> ABOUT THIS EXERCISE:
Search the records for "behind" and copy each line that holds it.

[Stored records]
----------------

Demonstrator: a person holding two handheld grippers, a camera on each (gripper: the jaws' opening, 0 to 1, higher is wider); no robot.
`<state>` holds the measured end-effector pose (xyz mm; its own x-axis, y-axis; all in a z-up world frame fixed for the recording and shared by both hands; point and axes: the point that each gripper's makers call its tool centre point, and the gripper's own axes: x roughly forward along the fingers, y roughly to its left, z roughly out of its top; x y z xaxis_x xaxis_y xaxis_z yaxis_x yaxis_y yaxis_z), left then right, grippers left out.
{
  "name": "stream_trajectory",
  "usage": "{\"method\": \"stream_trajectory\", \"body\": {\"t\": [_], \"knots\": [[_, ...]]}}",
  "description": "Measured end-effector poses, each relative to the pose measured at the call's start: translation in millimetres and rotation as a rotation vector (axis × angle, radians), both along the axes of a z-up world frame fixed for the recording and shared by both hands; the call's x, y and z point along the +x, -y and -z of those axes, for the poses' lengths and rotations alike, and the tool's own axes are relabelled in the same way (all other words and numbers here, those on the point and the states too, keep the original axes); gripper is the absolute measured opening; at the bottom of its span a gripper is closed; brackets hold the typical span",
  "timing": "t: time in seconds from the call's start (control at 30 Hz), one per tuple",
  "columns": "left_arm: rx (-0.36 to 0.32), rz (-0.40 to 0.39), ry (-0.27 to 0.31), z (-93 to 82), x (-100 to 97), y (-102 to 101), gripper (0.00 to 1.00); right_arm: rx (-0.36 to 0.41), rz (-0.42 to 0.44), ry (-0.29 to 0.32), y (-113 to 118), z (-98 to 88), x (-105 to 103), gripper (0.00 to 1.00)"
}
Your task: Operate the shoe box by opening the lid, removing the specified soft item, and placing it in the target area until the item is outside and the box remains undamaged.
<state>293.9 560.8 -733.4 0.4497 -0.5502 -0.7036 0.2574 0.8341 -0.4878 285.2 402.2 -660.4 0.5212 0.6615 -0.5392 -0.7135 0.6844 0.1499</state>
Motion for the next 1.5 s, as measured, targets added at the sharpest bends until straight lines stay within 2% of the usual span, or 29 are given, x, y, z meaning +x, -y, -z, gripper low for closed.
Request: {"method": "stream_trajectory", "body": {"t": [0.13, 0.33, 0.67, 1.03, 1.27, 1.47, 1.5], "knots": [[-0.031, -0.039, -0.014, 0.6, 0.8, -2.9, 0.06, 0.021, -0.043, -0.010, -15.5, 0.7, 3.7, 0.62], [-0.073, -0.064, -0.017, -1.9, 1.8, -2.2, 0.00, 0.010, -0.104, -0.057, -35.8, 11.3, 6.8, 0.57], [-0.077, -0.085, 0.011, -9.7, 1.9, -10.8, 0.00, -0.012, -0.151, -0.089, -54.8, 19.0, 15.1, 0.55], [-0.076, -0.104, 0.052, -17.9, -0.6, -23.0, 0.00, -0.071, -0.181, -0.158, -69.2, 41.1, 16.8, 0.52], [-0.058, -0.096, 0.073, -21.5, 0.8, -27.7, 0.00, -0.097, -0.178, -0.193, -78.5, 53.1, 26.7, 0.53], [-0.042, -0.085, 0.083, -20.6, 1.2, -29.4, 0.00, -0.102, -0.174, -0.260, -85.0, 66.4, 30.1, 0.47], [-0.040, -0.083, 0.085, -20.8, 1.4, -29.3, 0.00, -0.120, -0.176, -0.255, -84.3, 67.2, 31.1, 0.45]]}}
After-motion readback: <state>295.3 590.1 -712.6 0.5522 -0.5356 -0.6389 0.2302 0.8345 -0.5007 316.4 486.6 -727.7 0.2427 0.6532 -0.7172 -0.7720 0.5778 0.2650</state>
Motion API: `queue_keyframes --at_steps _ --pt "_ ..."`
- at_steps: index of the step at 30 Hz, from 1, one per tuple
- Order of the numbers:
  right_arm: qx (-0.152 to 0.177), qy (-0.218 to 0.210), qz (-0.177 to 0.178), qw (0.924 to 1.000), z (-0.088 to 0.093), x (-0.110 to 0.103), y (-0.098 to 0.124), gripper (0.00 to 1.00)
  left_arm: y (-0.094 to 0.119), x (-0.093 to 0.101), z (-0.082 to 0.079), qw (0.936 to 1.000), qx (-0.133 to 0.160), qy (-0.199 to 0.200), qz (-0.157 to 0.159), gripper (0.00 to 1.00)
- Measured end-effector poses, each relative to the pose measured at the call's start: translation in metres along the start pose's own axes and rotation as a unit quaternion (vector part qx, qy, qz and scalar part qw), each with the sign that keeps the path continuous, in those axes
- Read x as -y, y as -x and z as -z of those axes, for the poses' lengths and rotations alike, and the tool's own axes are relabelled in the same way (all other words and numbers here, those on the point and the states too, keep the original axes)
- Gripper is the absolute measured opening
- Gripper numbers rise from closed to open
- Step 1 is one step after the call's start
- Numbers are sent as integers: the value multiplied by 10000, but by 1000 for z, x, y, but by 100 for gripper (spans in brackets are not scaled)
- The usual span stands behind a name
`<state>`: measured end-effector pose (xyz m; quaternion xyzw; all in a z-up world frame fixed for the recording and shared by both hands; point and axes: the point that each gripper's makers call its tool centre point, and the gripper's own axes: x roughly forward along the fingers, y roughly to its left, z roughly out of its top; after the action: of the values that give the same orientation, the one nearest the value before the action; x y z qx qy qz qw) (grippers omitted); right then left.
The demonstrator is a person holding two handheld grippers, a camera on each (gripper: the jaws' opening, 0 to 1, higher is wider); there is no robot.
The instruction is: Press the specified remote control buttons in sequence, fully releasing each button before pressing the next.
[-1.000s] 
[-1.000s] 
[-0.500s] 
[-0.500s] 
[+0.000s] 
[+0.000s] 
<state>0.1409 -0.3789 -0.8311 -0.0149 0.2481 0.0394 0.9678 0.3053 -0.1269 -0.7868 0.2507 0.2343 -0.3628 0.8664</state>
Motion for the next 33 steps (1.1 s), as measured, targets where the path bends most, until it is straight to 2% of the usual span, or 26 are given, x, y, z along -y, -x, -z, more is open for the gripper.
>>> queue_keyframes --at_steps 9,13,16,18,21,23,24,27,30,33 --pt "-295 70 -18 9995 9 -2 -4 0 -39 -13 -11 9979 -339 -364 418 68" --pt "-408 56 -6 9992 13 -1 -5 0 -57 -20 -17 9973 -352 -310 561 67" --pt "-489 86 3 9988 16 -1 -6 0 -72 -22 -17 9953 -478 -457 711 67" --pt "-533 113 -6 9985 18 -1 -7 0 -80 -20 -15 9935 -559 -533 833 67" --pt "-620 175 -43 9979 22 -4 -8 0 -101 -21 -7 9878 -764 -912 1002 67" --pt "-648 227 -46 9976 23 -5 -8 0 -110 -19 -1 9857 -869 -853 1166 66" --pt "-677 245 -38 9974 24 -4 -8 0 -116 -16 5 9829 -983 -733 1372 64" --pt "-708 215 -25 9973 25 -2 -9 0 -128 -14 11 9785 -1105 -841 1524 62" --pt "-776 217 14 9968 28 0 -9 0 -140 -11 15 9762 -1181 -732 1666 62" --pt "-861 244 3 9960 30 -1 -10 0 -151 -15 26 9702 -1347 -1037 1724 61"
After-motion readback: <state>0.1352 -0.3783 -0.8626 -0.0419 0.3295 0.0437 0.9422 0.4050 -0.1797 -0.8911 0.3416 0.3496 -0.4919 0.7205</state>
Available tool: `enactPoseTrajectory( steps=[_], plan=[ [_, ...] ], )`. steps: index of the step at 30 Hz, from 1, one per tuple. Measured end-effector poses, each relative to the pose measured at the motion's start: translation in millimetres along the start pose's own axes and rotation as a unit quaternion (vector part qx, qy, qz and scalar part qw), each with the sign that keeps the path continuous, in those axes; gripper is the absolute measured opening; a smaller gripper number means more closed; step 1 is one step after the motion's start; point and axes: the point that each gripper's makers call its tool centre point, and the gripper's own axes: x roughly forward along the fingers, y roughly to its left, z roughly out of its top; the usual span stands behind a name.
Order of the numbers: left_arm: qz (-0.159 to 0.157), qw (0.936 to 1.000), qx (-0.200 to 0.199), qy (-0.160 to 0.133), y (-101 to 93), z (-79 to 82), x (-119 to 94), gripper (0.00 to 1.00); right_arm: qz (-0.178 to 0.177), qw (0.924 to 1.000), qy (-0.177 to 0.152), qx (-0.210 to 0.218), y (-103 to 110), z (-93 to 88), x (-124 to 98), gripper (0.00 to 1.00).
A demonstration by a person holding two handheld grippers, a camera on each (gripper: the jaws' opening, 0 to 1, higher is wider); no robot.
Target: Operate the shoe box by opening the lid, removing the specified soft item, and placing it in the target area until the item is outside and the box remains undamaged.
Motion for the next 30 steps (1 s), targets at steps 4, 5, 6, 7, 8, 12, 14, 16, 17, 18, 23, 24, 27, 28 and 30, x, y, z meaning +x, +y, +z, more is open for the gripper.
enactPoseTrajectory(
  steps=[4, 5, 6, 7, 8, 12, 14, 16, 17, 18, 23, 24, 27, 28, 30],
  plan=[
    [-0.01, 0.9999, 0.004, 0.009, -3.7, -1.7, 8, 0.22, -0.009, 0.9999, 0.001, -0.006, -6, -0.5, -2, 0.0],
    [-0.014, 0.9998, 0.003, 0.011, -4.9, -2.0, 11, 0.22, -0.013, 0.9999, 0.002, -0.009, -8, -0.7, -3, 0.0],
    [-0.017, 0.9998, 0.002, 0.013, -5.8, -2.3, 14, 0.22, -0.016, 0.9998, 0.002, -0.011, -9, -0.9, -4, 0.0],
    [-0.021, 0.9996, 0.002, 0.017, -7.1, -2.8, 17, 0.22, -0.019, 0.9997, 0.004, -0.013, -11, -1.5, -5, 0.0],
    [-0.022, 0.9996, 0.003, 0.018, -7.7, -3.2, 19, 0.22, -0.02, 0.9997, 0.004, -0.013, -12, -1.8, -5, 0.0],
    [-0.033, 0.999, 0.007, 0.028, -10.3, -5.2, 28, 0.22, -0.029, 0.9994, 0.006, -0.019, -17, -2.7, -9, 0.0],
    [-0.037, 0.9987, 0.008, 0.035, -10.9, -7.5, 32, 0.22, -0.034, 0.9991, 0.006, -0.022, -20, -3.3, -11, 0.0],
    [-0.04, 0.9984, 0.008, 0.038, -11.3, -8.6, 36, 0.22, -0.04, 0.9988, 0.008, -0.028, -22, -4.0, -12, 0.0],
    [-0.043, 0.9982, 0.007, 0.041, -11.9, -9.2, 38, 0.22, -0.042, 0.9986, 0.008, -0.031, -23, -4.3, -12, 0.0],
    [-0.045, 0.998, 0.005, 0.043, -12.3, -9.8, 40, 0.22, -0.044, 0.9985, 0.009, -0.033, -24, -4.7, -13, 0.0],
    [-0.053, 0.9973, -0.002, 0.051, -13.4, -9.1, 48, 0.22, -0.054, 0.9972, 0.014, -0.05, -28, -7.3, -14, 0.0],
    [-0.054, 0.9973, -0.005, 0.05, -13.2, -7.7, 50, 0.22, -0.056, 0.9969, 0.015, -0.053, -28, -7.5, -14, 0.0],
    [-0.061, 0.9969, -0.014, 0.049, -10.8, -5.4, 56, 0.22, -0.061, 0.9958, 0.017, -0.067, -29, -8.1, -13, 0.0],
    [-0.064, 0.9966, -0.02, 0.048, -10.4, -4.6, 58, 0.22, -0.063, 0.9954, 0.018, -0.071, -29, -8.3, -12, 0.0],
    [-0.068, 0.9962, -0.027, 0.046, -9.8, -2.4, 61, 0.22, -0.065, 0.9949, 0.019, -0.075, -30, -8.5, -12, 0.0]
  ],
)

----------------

> RESPONSE TO THIS TASK:
- The usual span stands behind a name
Available tool: `enactPoseTrajectory( steps=[_], plan=[ [_, ...] ], )`. steps: index of the step at 30 Hz, from 1, one per tuple. Measured end-effector poses, each relative to the pose measured at the motion's start: translation in millimetres along the start pose's own axes and rotation as a unit quaternion (vector part qx, qy, qz and scalar part qw), each with the sign that keeps the path continuous, in those axes; gripper is the absolute measured opening; a smaller gripper number means more closed; step 1 is one step after the motion's start; point and axes: the point that each gripper's makers call its tool centre point, and the gripper's own axes: x roughly forward along the fingers, y roughly to its left, z roughly out of its top; the usual span stands behind a name.

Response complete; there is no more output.